Ther Director General of the Irish Prison Service, Caron McCaffrey and the Governor of Mountjoy, Ray Murray have welcomed the HSE to Mountjoy Prison to witness the work of the health service there.

They said, “In Ireland, our prisoner population has many challenges, including higher level of health needs than their peers in the community. We have also seen increasing numbers of people in the Irish Prison estate, with overcrowding in our prisons now a key factor in managing healthcare and other needs.
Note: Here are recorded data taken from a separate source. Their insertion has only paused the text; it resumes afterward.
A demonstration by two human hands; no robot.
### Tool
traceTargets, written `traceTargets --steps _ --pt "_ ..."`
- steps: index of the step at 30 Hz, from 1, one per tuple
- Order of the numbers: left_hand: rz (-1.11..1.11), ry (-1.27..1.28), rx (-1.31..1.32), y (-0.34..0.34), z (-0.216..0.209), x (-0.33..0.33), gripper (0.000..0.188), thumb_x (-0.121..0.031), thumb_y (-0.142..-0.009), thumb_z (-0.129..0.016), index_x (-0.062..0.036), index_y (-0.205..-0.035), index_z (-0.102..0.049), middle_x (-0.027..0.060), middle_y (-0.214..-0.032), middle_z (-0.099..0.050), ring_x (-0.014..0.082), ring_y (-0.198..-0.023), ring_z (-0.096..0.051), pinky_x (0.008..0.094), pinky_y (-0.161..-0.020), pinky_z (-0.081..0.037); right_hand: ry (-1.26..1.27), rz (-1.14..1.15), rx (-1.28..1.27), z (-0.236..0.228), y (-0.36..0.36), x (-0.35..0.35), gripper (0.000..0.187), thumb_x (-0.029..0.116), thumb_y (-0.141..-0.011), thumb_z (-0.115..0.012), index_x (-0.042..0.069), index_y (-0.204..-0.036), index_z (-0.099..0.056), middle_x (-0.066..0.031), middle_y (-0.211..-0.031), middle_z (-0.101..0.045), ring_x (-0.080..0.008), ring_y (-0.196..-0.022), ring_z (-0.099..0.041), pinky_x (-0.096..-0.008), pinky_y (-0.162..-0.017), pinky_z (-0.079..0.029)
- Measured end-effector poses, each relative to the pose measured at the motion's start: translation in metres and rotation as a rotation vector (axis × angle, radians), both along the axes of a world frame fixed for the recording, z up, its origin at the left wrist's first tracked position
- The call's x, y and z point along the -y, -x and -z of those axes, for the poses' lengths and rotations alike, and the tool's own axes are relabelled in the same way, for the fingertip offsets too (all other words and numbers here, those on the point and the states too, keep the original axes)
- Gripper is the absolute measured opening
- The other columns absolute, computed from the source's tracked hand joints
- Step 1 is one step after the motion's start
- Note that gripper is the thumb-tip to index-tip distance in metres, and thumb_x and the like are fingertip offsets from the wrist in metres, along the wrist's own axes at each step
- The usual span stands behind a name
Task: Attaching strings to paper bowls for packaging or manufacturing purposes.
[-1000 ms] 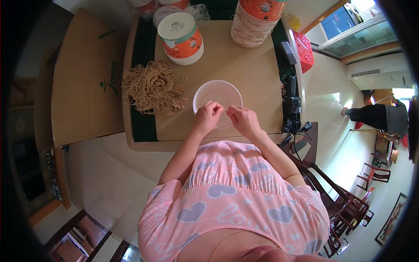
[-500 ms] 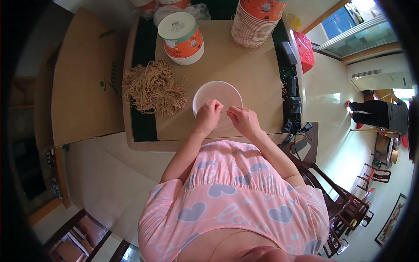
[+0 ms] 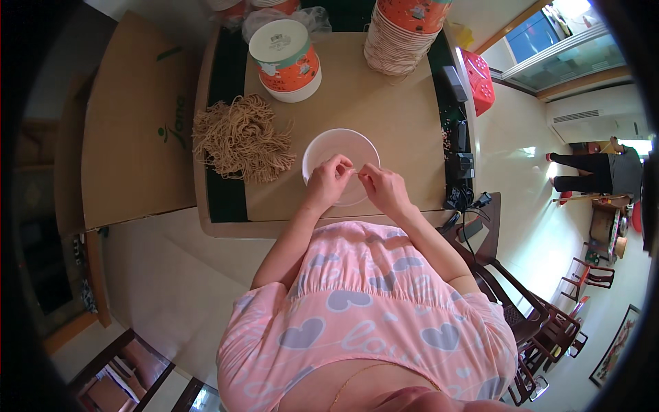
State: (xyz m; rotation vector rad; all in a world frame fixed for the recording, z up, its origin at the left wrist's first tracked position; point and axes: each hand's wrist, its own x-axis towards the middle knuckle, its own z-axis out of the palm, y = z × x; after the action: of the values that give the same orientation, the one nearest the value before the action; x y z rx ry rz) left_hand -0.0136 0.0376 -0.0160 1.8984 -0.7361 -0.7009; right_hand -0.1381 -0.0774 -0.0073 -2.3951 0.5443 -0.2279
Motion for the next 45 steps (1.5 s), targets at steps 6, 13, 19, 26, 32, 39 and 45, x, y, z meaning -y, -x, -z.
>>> traceTargets --steps 6,13,19,26,32,39,45 --pt "0.096 0.096 0.203 0.000 -0.001 -0.005 0.009 -0.007 -0.083 -0.066 -0.0052 -0.091 -0.065 0.0075 -0.080 -0.061 0.0165 -0.063 -0.058 0.0293 -0.059 -0.047 0.019 0.003 0.002 -0.001 0.000 0.000 0.006 0.014 -0.086 -0.058 0.009 -0.088 -0.057 -0.0109 -0.075 -0.064 -0.0316 -0.069 -0.062 -0.0416 -0.059 -0.048" --pt "0.082 0.010 0.308 0.004 0.010 -0.003 0.009 -0.010 -0.084 -0.062 -0.0069 -0.092 -0.064 0.0101 -0.086 -0.060 0.0273 -0.076 -0.062 0.0355 -0.067 -0.050 0.011 -0.026 0.021 -0.004 -0.001 -0.001 0.005 0.014 -0.086 -0.058 0.008 -0.087 -0.056 -0.0112 -0.073 -0.063 -0.0327 -0.069 -0.061 -0.0422 -0.059 -0.048" --pt "0.098 0.057 0.245 -0.002 0.000 -0.004 0.011 -0.010 -0.083 -0.064 -0.0058 -0.093 -0.063 0.0093 -0.087 -0.060 0.0231 -0.073 -0.063 0.0345 -0.063 -0.050 0.000 0.004 0.043 0.000 0.000 0.000 0.006 0.015 -0.087 -0.057 0.010 -0.088 -0.055 -0.0123 -0.072 -0.063 -0.0336 -0.068 -0.062 -0.0444 -0.058 -0.048" --pt "0.152 0.000 0.169 0.001 0.008 -0.005 0.014 -0.010 -0.083 -0.068 -0.0043 -0.095 -0.065 0.0074 -0.075 -0.065 0.0148 -0.062 -0.060 0.0288 -0.059 -0.049 -0.024 0.022 0.035 0.001 -0.001 -0.001 0.008 0.017 -0.088 -0.055 0.010 -0.090 -0.055 -0.0152 -0.068 -0.061 -0.0356 -0.064 -0.061 -0.0462 -0.056 -0.047" --pt "0.064 0.030 -0.136 0.005 0.005 -0.003 0.012 -0.010 -0.084 -0.065 -0.0029 -0.094 -0.064 0.0117 -0.075 -0.066 0.0210 -0.067 -0.066 0.0325 -0.062 -0.050 -0.046 0.055 0.028 0.004 0.000 -0.001 0.009 0.018 -0.089 -0.054 0.009 -0.090 -0.055 -0.0174 -0.067 -0.060 -0.0371 -0.064 -0.060 -0.0470 -0.056 -0.047" --pt "0.089 0.071 0.028 0.004 0.000 -0.001 0.009 -0.008 -0.085 -0.062 -0.0046 -0.093 -0.062 0.0121 -0.078 -0.065 0.0253 -0.070 -0.065 0.0340 -0.063 -0.050 -0.038 0.047 0.022 0.001 -0.002 -0.001 0.007 0.015 -0.088 -0.056 0.008 -0.090 -0.056 -0.0153 -0.068 -0.061 -0.0345 -0.065 -0.061 -0.0427 -0.056 -0.047" --pt "0.060 0.082 0.272 0.007 0.003 0.000 0.005 -0.005 -0.086 -0.061 -0.0014 -0.090 -0.061 0.0120 -0.081 -0.066 0.0238 -0.065 -0.064 0.0322 -0.059 -0.049 -0.031 0.019 0.047 0.001 -0.003 -0.002 0.010 0.016 -0.087 -0.058 0.007 -0.092 -0.058 -0.0134 -0.073 -0.063 -0.0338 -0.065 -0.061 -0.0415 -0.057 -0.048"
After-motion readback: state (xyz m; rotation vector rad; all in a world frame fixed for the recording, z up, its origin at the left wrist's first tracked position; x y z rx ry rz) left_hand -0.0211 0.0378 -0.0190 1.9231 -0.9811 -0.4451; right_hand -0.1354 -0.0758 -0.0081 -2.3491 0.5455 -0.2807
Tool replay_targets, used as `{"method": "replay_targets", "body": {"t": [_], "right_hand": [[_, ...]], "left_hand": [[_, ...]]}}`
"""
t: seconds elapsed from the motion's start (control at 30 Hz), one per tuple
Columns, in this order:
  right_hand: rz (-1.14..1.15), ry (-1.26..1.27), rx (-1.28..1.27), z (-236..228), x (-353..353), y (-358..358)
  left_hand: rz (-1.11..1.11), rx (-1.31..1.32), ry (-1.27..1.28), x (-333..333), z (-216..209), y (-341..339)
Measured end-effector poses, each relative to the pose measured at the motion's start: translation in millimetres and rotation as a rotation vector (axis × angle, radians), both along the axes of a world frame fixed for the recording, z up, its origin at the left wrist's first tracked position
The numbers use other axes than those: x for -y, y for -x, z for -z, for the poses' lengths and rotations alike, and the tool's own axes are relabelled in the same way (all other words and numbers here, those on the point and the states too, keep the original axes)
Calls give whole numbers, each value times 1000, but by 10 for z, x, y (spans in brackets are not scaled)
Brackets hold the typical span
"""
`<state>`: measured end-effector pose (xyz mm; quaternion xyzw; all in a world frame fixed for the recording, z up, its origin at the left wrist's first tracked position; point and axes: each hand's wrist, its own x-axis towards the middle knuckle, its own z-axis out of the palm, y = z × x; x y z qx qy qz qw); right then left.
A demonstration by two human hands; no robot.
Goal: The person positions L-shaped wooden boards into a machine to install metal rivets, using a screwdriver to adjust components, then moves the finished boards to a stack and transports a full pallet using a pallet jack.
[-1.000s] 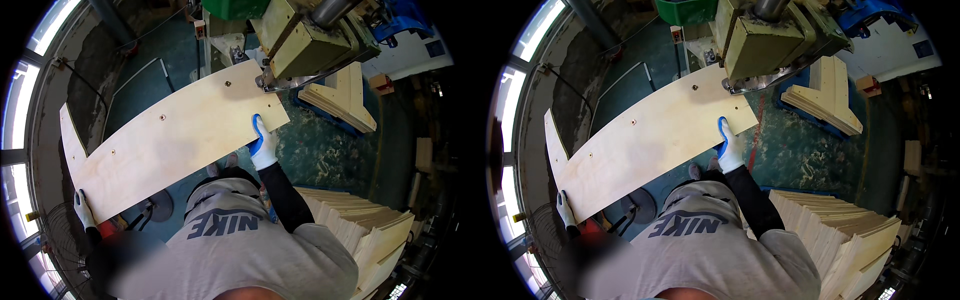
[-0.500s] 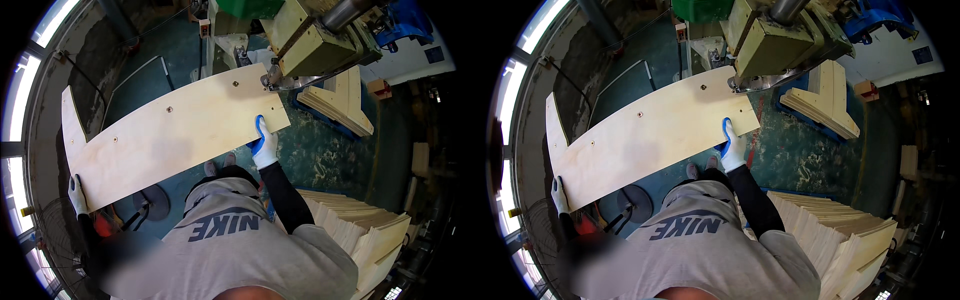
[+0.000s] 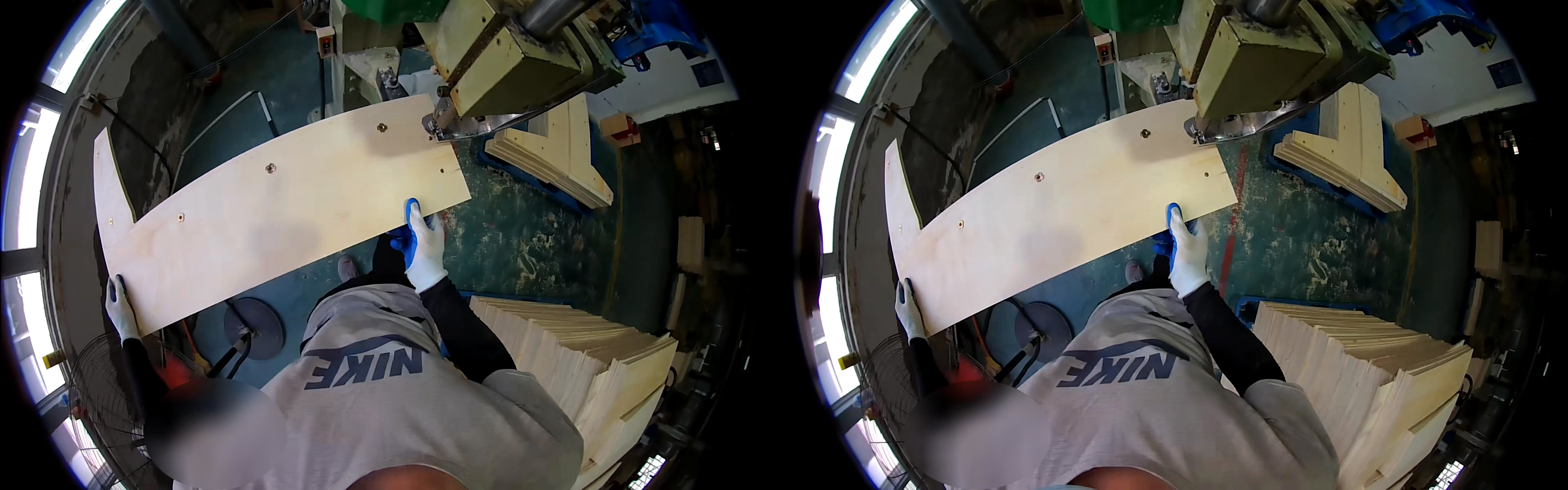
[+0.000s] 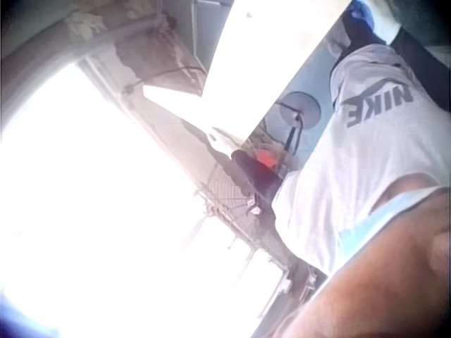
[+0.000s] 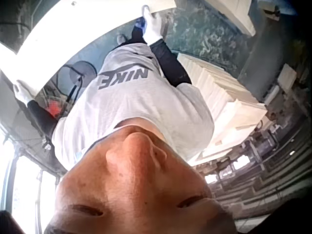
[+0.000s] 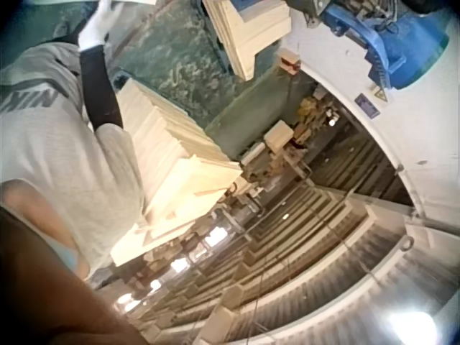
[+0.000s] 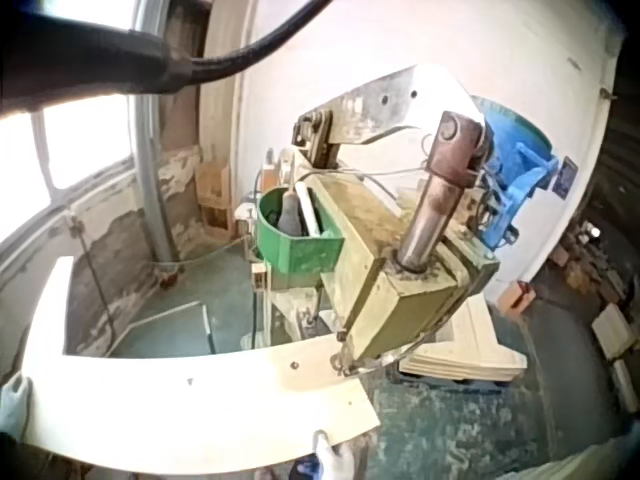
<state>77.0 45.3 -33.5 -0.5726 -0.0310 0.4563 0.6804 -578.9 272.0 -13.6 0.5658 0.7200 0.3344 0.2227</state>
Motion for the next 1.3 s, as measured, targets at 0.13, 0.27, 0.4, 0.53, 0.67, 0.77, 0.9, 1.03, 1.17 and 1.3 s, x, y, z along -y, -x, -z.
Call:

“Prison Health is Public Health: by addressing the health needs of people in prison, we can reduce the costs to the Irish health services of treating diseases by preventing or diagnosing at a much earlier stage,  we can prevent prisons being a source of infectious disease amplification, which can risk outbreaks not only in prisons but also in the wider population, we can address health-related drivers of offending behaviour (including substance use and mental health needs), and we can ultimately reduce the cost to both health and justice systems.
 
“HSE and the IPS will continue to work together to improve health and reduce health inequalities in all our people, in prisons and in the wider community. We will also explore opportunities in digital care which have been deployed in other settings which could be successfully deployed in prisons to enhance healthcare of prisoners.”